Work order - Copy out each line from the start of the material below until the line with "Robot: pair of", that line included.

Data -
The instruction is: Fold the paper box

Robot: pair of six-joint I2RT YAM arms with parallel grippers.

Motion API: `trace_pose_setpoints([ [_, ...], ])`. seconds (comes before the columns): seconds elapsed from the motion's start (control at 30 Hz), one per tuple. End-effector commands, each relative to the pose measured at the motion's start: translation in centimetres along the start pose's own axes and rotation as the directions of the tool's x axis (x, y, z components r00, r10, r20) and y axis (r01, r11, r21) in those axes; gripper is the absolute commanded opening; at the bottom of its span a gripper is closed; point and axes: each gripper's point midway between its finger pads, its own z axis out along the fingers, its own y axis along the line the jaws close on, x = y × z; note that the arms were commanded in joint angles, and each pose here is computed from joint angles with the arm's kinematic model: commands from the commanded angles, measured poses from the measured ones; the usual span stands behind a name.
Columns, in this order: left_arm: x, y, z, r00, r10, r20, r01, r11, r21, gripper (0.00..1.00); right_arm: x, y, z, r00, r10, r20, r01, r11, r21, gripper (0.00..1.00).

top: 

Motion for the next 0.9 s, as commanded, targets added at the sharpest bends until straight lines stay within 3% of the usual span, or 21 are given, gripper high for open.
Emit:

Exercise result -
The instruction is: Fold the paper box

Robot: pair of six-joint I2RT YAM arms with parallel grippers.

No further output will be produced for this exercise.